### Instructions for the task
Look through the data below and, wherever a line carries the word "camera", please copy that line.

*** Information supplied Section Begins ***

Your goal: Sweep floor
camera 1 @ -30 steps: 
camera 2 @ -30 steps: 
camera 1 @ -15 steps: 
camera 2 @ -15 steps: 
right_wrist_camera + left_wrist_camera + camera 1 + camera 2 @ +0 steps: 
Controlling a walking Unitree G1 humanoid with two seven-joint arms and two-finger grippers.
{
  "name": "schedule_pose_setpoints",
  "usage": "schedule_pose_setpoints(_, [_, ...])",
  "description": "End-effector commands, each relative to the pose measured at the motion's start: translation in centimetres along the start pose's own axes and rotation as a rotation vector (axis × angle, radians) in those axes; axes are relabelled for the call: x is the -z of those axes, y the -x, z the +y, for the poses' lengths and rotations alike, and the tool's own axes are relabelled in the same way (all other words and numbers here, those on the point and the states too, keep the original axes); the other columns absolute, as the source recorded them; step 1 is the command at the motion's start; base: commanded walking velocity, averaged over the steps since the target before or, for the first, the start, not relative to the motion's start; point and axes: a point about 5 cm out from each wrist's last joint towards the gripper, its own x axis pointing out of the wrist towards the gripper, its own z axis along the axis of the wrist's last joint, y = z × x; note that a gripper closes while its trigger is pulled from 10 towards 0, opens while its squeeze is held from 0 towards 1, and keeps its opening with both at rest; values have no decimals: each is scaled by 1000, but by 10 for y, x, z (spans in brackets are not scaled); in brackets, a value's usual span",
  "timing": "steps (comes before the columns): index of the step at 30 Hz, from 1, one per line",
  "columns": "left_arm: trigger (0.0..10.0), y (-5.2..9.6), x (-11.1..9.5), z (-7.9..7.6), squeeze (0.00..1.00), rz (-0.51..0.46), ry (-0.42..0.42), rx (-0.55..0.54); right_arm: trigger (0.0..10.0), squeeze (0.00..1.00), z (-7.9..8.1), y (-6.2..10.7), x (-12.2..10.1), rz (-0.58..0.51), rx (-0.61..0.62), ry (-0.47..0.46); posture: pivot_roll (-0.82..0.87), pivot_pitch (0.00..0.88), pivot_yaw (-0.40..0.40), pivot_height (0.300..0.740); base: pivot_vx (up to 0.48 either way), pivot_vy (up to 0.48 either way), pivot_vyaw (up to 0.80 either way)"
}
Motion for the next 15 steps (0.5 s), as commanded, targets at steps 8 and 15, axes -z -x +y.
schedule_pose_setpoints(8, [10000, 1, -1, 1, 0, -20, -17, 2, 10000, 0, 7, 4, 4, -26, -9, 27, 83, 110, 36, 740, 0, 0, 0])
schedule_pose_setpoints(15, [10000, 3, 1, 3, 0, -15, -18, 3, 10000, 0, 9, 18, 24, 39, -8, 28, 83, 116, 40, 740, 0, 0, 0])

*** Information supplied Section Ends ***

### Output for this task
camera 1 @ -30 steps: 
camera 2 @ -30 steps: 
camera 1 @ -15 steps: 
camera 2 @ -15 steps: 
right_wrist_camera + left_wrist_camera + camera 1 + camera 2 @ +0 steps: 

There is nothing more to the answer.